Does Ohio's data breach law apply to small businesses?
Yes. Ohio's breach notification law (ORC § 1347.12) applies to any business that owns or licenses personal information of Ohio residents, regardless of the business's size or location. There is no small business exemption. If you process personal information of Ohio residents — which includes your employees, customers, and patients — you are covered.
What is the penalty for failing to notify after a data breach in Ohio?
Ohio's breach notification law does not specify a per-violation penalty. However, failure to notify can support civil causes of action by affected individuals and enforcement by the Ohio Attorney General under the Consumer Sales Practices Act. The more significant financial exposure is typically from the breach itself — class action litigation, regulatory fines from sector-specific regulators (OCR for HIPAA, FTC for GLBA), and business interruption costs.
If we have cyber insurance, do we still need to worry about Ohio Safe Harbor?
Cyber insurance covers costs related to a breach — notification costs, forensic investigation, legal fees, credit monitoring, and sometimes ransomware payments.

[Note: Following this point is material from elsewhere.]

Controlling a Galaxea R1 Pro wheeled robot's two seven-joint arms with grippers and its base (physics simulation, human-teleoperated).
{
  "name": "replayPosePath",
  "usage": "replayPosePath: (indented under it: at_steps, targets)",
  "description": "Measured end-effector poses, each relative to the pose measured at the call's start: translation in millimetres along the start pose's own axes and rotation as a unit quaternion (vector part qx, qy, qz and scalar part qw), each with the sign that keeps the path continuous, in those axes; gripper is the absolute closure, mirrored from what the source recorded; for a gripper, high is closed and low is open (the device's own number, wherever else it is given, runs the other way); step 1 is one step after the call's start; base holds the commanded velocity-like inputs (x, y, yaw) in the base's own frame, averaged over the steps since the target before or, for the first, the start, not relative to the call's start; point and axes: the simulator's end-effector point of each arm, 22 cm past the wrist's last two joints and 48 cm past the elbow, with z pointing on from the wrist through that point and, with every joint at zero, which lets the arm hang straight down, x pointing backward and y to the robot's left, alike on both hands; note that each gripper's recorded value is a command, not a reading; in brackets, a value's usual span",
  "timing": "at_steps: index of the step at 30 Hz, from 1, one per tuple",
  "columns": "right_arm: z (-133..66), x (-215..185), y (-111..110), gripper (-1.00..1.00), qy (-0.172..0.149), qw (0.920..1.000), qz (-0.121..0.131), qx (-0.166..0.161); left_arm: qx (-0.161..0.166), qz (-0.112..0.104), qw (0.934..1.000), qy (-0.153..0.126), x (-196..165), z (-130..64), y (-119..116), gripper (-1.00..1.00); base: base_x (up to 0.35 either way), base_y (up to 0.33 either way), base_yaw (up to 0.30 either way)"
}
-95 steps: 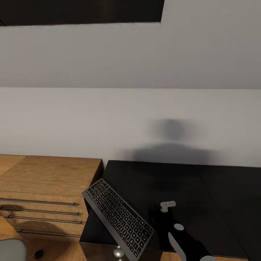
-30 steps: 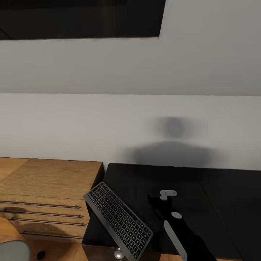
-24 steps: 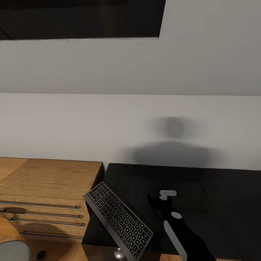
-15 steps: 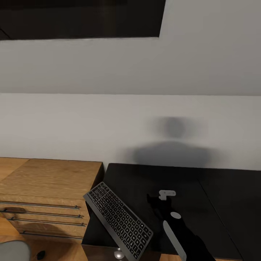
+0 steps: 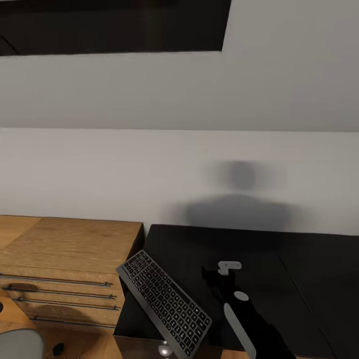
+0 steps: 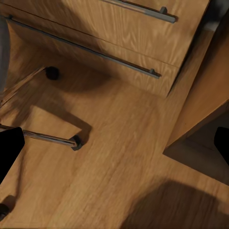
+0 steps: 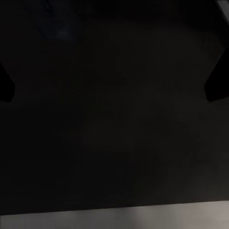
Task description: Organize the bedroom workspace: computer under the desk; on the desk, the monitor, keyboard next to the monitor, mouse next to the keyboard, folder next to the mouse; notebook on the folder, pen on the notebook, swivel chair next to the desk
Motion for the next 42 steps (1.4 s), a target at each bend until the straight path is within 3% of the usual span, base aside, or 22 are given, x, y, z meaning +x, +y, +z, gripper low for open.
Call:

Ohio Safe Harbor protects against civil liability in Ohio court following a breach. These are complementary protections, not substitutes. Cyber insurance does not prevent lawsuits — it pays for defending them. Safe Harbor can prevent lawsuits from succeeding.

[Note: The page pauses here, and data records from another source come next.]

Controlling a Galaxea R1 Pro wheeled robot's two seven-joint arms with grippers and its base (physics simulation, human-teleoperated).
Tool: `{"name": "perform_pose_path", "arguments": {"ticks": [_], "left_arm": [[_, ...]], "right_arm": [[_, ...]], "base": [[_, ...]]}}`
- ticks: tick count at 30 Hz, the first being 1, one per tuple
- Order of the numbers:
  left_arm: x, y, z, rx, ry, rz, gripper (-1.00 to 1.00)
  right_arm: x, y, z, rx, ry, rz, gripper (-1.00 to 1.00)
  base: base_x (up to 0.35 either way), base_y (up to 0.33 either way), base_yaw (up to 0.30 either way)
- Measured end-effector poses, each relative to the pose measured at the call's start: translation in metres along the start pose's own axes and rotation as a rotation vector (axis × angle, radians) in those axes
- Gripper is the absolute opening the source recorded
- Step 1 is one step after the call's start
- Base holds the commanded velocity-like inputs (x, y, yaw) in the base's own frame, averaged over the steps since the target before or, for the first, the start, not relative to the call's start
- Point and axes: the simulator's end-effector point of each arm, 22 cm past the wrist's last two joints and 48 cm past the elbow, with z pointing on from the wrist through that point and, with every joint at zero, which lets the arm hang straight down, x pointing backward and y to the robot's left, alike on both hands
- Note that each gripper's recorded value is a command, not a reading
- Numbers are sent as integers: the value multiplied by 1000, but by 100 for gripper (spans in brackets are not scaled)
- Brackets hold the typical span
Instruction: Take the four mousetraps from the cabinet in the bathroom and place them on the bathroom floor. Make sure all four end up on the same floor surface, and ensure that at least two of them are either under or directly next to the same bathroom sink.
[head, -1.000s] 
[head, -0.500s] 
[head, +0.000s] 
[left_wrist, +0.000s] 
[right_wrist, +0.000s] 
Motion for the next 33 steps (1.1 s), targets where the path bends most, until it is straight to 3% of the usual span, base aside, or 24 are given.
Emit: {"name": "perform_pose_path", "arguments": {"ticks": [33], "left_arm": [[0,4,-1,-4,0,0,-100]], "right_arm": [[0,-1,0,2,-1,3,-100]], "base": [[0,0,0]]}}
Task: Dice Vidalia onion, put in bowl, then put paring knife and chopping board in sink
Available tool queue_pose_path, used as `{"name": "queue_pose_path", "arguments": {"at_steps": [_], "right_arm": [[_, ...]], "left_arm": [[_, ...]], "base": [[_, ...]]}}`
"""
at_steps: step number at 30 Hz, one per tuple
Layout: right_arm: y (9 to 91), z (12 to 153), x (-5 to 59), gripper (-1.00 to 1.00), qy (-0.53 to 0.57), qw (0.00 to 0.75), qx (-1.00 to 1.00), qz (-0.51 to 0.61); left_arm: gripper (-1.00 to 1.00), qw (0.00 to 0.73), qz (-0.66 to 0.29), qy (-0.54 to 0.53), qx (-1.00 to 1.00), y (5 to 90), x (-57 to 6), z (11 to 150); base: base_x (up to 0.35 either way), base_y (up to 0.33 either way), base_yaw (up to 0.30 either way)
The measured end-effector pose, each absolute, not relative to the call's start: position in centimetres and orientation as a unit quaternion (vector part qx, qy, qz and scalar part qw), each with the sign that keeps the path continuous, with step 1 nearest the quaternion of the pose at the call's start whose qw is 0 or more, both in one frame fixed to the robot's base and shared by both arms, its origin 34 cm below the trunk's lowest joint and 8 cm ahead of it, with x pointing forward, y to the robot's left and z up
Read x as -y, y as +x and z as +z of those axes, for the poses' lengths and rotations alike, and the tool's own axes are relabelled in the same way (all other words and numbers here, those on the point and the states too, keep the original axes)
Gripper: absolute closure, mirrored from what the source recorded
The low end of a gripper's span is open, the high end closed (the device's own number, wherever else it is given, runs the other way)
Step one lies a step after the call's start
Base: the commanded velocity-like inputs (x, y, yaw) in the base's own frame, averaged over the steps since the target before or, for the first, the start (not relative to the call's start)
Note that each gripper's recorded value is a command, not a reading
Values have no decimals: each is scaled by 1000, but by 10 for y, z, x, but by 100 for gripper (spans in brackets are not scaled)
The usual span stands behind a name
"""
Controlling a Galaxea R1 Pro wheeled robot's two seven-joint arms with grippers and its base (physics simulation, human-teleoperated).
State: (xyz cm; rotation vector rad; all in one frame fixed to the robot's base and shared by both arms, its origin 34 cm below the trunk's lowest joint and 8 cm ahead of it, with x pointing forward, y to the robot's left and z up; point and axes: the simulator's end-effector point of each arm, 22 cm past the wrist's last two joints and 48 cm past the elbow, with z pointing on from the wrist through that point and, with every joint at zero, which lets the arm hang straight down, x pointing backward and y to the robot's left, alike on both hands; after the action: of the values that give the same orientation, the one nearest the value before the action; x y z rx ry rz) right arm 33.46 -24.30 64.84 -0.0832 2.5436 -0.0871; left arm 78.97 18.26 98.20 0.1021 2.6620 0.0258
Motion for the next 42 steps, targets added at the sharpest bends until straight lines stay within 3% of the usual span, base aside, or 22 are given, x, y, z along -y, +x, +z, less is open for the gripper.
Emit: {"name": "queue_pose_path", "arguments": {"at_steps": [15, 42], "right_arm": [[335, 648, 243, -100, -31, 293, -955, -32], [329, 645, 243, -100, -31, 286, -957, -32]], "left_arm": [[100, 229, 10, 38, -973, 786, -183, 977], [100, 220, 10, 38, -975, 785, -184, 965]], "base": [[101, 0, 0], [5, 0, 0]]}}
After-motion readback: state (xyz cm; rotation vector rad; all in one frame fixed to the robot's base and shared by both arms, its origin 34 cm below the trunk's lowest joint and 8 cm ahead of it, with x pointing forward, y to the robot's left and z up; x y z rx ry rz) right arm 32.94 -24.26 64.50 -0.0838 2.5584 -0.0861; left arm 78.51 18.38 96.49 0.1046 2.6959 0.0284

How does Securafy help with Ohio data breach notification response?
Securafy's incident response plan includes a breach notification workflow. When a breach is declared, Securafy coordinates the forensic investigation to determine scope, helps identify affected individuals, prepares the notification content, and manages the 45-day clock. For Comply-CARE clients, the documentation required to assert Safe Harbor is maintained as a continuous program deliverable.
What is the difference between the Ohio Data Protection Act and the Ohio data breach notification law?

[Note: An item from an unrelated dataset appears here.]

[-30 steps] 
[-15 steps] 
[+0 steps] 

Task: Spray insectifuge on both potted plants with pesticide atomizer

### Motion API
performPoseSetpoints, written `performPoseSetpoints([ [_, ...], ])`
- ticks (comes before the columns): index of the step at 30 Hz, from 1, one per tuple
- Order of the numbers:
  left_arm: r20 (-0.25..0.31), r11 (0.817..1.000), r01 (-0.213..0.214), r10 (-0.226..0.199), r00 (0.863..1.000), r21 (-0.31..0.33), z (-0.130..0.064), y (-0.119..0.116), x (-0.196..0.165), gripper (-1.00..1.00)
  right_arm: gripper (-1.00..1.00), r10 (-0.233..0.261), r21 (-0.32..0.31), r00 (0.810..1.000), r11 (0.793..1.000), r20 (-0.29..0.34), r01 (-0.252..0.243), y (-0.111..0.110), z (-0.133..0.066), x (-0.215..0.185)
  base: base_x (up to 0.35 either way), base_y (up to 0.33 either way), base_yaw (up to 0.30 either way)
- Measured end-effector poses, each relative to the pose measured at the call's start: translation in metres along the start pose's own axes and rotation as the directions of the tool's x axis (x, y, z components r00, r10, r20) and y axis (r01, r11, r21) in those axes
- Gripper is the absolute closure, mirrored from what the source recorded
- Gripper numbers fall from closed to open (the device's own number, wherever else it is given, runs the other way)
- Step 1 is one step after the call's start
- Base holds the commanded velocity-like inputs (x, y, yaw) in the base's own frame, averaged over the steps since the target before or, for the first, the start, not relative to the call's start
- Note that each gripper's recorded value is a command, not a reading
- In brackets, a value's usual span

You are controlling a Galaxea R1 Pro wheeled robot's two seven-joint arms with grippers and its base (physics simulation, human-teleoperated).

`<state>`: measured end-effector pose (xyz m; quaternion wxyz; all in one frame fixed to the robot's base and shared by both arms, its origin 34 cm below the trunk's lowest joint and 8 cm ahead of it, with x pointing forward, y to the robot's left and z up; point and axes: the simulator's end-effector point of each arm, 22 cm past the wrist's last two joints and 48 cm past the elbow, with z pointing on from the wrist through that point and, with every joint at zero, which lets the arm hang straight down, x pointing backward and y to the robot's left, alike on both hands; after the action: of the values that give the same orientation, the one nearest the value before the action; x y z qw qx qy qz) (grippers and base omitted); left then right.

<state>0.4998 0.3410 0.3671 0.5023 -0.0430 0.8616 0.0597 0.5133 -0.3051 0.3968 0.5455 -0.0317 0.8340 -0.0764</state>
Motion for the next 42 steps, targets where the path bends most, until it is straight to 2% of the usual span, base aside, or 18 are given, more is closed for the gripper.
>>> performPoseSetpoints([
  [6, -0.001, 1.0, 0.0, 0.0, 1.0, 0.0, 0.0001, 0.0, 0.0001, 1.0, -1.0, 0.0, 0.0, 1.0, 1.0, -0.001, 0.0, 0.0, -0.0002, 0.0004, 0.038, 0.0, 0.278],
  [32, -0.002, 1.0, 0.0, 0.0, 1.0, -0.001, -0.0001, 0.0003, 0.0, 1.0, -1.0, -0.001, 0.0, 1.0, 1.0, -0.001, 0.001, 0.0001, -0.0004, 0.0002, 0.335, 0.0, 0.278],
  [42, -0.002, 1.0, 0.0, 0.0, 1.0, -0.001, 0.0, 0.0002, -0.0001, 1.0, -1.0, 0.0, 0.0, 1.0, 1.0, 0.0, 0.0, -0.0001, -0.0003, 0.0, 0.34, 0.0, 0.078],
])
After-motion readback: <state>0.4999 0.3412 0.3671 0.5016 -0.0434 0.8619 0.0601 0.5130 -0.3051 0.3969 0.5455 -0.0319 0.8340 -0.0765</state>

These are two separate statutes. The Ohio Data Protection Act (ORC Chapter 1354) provides Safe Harbor protection for businesses that maintain a compliant cybersecurity program. The Ohio data breach notification law (ORC § 1347.12) requires businesses to notify affected individuals within 45 days of discovering a breach. The first is proactive (build a program, reduce future liability); the second is reactive (breach occurred, notify affected parties).